Mas a apresentação da candidatura de Mariana Mortágua foi marcada, sobretudo, por críticas à maioria absoluta socialista, que “não cumpre aquilo que prometeu”. “O PS quis poder absoluto para deixar o país condenado ao desrespeito pela educação e a saúde, consumido por quem especula com os preços, corroído pela corrupção e pela facilidade milionária dos favores.
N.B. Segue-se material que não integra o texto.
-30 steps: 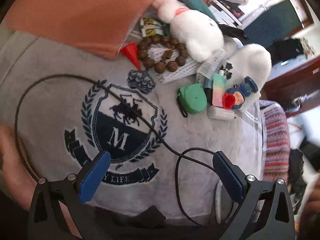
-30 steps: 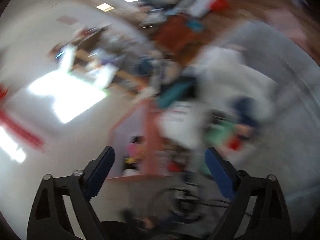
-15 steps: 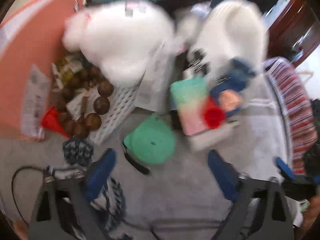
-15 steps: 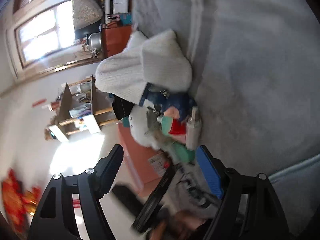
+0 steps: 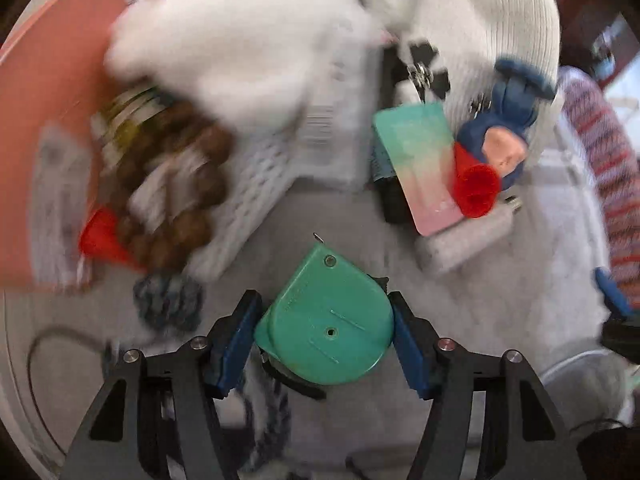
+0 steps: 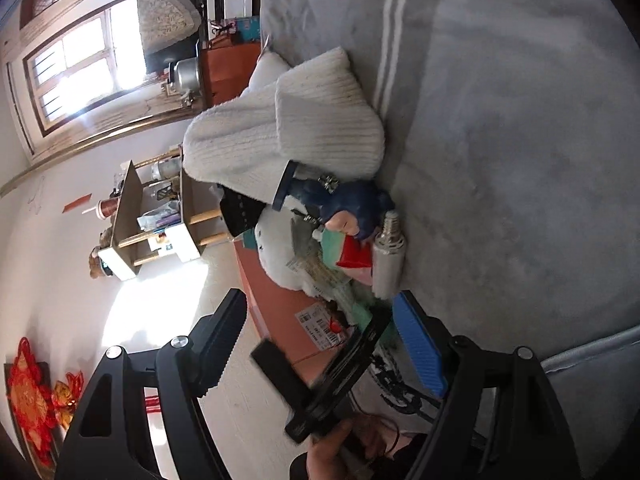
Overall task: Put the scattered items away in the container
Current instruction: 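Grasp the green tape measure with the left gripper and drop it into the box, then grasp the white LED corn bulb with the left gripper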
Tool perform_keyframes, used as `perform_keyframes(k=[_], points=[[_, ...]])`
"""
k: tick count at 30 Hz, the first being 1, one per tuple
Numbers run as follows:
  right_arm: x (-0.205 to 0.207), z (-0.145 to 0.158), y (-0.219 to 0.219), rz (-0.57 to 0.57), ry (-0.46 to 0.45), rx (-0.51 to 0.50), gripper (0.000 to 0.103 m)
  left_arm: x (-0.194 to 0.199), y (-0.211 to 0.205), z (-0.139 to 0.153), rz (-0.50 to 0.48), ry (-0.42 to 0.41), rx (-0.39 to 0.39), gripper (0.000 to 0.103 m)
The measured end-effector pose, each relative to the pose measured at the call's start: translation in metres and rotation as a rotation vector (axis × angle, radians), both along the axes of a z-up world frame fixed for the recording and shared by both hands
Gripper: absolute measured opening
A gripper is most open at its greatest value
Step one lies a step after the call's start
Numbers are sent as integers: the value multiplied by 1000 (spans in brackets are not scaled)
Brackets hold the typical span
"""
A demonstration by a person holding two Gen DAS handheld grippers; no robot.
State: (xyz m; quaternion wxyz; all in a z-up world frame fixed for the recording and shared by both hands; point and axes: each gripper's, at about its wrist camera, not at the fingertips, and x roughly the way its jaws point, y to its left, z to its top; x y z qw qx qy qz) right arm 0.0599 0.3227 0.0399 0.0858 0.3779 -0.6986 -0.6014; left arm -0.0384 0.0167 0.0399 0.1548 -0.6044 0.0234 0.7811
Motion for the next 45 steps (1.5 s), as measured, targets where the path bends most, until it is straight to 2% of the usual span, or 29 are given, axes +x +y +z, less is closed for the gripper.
perform_keyframes(k=[3,5,7,9,11,12,13,14,15,17,19,22,23,24,26,27,29,31,34,35,37,38,39,41,45], points=[[2,-1,0,-1,-8,6,77,14,-26,49,65,72,67,62],[2,-3,-1,5,-16,9,77,19,-51,96,123,147,126,62],[2,-4,-3,12,-23,10,77,17,-87,149,187,255,179,62],[3,-4,-5,17,-26,14,77,6,-123,201,267,375,185,62],[2,-3,-6,26,-26,23,77,-11,-157,240,352,479,131,66],[2,-3,-7,29,-26,24,77,-18,-171,253,383,505,84,82],[1,-4,-8,32,-25,21,77,-23,-186,262,413,517,24,90],[0,-4,-8,34,-25,15,77,-25,-195,268,434,528,-30,97],[0,-4,-8,34,-24,11,77,-25,-196,270,431,539,-56,97],[1,-4,-8,31,-25,14,77,-19,-185,263,377,543,-53,98],[2,-3,-6,23,-26,18,77,-8,-156,239,267,504,-15,99],[4,-4,-4,8,-28,14,77,4,-85,174,50,342,47,98],[4,-5,-4,7,-30,12,77,10,-59,150,-27,287,62,92],[4,-6,-4,6,-32,10,77,15,-31,129,-107,245,74,74],[4,-7,-3,3,-34,5,77,30,28,90,-275,176,67,52],[4,-7,-3,1,-34,2,77,37,52,74,-340,151,67,48],[3,-8,-2,1,-34,2,77,43,86,51,-429,114,87,47],[1,-9,-4,14,-36,5,77,39,105,36,-461,96,92,47],[-4,-11,-8,36,-33,-6,77,25,119,22,-459,71,77,47],[-6,-11,-8,42,-32,-4,77,20,121,18,-456,65,66,44],[-9,-11,-9,51,-30,2,77,12,124,15,-468,57,82,30],[-10,-11,-10,55,-28,2,77,10,125,11,-472,40,71,10],[-11,-11,-11,61,-25,3,77,8,126,2,-469,21,32,0],[-12,-11,-12,69,-22,3,77,13,123,-13,-470,5,-10,0],[-9,-10,-11,56,-23,9,77,29,101,-11,-410,8,32,0]])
A maioria absoluta nunca foi outra coisa que não arrogância, intransigência e instabilidade”, afirmou.

Para Mortágua, a “tranquilidade” do Partido Socialista é “achar que perante um PSD perdido e sem programa” — que apelida de “programa de desigualdades” — pode “usar o medo da extrema-direita para lhe garantir uma maioria absoluta perpétua”.

Por isso, entende que “só uma alternativa à esquerda pode criar respostas para as pessoas que estão exasperadas com a inflação, com a decadência das coisas importantes da democracia, como a educação, a saúde ou a justiça”. “É preciso fazer muito mais e essa é a tarefa do BE, apresentar uma alternativa à escolha péssima entre o mau e o pior“, frisou.

A Mesa Nacional do Bloco de Esquerda esteve reunida no domingo, em Lisboa, para fazer um balanço do seu mandato, que termina com a realização da XIII Convenção Nacional do partido, agendada para os dias 27 e 28 de maio sob o mote “Levar o país a sério”. O prazo de entrega das moções de orientação à Comissão Organizadora da Convenção termina às 17 horas desta segunda-feira.

Mariana Mortágua é deputada no Parlamento desde 2013, após substituir Ana Drago. Desde então, tem sido uma presença constante nas comissões parlamentares de inquérito à banca e nas discussões do Orçamento do Estado.

Vai provar ao país “o que eu já conheço tão bem”, diz Catarina Martins

Catarina Martins já reagiu à apresentação da candidatura de Mortágua à liderança do Bloco, apontando que “não há quem duvide da preparação, capacidade de trabalho e competência da Mariana”.

“Sei que agora provará ao país o que eu já conheço tão bem: a generosidade e entrega em cada um dos combates por um país mais justo”, afirmou, numa publicação na rede social Twitter.

Na mesma rede social, o líder parlamentar do BE disse que a moção apresentada por Mariana Mortágua “junta ativismos, convicções e ideias fortes”, da qual tem a “honra” de ser um dos promotores. “A Mariana Mortágua será candidata a coordenadora, conhecendo nós a sua combatividade, sabendo ela que caminhamos juntos. Mais força ao Bloco”, declarou Pedro Filipe Soares.